> Data under study
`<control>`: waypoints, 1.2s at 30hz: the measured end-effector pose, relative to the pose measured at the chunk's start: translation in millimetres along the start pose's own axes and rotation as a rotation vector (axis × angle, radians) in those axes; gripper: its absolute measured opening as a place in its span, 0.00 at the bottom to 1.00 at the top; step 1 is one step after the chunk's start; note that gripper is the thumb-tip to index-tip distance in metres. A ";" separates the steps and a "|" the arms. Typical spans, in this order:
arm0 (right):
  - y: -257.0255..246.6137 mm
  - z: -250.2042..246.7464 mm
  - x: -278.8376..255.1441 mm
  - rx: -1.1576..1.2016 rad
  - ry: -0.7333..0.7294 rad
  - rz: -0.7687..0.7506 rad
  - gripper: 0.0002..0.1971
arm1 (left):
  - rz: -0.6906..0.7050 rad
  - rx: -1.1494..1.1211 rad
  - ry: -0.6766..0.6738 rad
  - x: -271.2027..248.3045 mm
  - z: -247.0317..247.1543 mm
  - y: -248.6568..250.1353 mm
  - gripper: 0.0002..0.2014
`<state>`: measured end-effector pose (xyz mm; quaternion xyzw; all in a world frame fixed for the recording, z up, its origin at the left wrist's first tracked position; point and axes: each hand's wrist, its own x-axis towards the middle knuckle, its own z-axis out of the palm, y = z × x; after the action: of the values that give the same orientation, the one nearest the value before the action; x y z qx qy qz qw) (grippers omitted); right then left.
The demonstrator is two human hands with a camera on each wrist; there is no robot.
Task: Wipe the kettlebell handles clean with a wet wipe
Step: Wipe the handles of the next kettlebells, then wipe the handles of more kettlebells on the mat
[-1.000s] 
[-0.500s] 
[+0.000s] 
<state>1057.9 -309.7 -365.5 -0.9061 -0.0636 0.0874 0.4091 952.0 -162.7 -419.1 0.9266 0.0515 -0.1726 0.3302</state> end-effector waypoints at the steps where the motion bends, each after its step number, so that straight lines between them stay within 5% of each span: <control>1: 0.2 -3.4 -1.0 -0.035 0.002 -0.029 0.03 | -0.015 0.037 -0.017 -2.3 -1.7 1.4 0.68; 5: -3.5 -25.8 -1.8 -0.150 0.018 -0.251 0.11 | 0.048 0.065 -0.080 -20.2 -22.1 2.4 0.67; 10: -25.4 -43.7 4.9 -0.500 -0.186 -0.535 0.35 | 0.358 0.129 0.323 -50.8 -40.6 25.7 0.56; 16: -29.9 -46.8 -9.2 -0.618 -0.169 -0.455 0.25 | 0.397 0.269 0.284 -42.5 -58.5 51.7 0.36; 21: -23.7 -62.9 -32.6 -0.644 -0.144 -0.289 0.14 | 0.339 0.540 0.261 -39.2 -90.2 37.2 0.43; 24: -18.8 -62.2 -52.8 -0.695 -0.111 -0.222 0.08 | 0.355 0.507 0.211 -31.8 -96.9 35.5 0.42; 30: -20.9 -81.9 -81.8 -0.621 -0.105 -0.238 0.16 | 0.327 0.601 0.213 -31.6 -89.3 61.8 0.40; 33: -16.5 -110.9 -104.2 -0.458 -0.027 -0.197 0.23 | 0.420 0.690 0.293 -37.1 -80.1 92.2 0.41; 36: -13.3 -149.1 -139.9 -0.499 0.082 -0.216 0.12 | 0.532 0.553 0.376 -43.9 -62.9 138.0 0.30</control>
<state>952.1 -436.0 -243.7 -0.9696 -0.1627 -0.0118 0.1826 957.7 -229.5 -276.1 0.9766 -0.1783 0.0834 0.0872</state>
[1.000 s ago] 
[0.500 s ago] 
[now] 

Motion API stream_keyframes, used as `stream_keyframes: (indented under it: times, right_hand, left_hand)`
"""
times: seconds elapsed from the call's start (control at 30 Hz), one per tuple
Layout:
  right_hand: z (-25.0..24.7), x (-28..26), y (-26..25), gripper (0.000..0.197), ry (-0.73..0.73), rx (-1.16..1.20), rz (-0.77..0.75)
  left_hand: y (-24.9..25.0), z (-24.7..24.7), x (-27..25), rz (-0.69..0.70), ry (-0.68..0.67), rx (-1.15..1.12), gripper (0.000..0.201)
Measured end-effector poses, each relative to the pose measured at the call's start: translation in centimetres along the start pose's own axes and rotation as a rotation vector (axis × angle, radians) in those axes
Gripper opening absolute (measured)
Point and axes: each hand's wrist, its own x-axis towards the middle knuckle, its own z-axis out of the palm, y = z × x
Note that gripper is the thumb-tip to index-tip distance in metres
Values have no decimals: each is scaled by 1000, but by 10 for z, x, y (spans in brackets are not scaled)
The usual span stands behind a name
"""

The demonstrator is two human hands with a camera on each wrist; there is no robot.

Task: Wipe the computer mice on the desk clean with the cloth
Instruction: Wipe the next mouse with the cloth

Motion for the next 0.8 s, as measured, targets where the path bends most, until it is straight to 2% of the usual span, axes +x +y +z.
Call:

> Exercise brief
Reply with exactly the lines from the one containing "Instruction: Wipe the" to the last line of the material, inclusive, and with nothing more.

> Response to this task
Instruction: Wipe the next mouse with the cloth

Motion for the next 0.8 s, as measured, targets where the path bends most, until it is straight to 2% of the usual span, axes +x +y +z.
Call:

Nothing more remains for this exercise.